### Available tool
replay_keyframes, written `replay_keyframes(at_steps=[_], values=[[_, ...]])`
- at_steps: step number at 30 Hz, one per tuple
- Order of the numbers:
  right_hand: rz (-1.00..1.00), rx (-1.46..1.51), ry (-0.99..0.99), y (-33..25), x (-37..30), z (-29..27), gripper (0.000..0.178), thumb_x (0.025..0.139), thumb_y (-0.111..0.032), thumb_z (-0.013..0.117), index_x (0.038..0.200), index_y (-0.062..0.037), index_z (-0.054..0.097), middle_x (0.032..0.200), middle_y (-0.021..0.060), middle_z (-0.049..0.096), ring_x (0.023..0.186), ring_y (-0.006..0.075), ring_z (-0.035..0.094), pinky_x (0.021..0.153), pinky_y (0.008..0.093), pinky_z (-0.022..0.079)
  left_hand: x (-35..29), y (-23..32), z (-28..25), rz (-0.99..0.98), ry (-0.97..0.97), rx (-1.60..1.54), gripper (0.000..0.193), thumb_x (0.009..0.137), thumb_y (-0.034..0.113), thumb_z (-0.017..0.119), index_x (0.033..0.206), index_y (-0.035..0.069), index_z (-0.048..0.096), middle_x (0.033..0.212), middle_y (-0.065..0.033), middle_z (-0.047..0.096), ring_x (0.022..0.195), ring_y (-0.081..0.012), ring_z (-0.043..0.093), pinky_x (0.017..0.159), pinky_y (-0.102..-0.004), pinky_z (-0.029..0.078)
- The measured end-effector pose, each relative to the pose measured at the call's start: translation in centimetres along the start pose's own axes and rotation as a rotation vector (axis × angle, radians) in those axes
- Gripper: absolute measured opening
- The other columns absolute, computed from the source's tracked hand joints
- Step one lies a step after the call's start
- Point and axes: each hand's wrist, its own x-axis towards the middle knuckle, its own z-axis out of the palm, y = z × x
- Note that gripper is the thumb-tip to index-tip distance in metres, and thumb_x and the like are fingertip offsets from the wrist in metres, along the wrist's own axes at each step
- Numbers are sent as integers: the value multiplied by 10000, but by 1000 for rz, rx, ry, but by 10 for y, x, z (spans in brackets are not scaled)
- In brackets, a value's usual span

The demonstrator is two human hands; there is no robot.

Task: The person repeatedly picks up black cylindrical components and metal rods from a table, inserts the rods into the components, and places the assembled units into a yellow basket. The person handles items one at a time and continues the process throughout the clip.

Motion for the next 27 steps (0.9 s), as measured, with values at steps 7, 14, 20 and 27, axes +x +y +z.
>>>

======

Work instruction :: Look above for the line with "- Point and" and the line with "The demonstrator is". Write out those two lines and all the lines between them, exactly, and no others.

Answer box ::
- Point and axes: each hand's wrist, its own x-axis towards the middle knuckle, its own z-axis out of the palm, y = z × x
- Note that gripper is the thumb-tip to index-tip distance in metres, and thumb_x and the like are fingertip offsets from the wrist in metres, along the wrist's own axes at each step
- Numbers are sent as integers: the value multiplied by 10000, but by 1000 for rz, rx, ry, but by 10 for y, x, z (spans in brackets are not scaled)
- In brackets, a value's usual span

The demonstrator is two human hands; there is no robot.

No more work is needed for this exercise.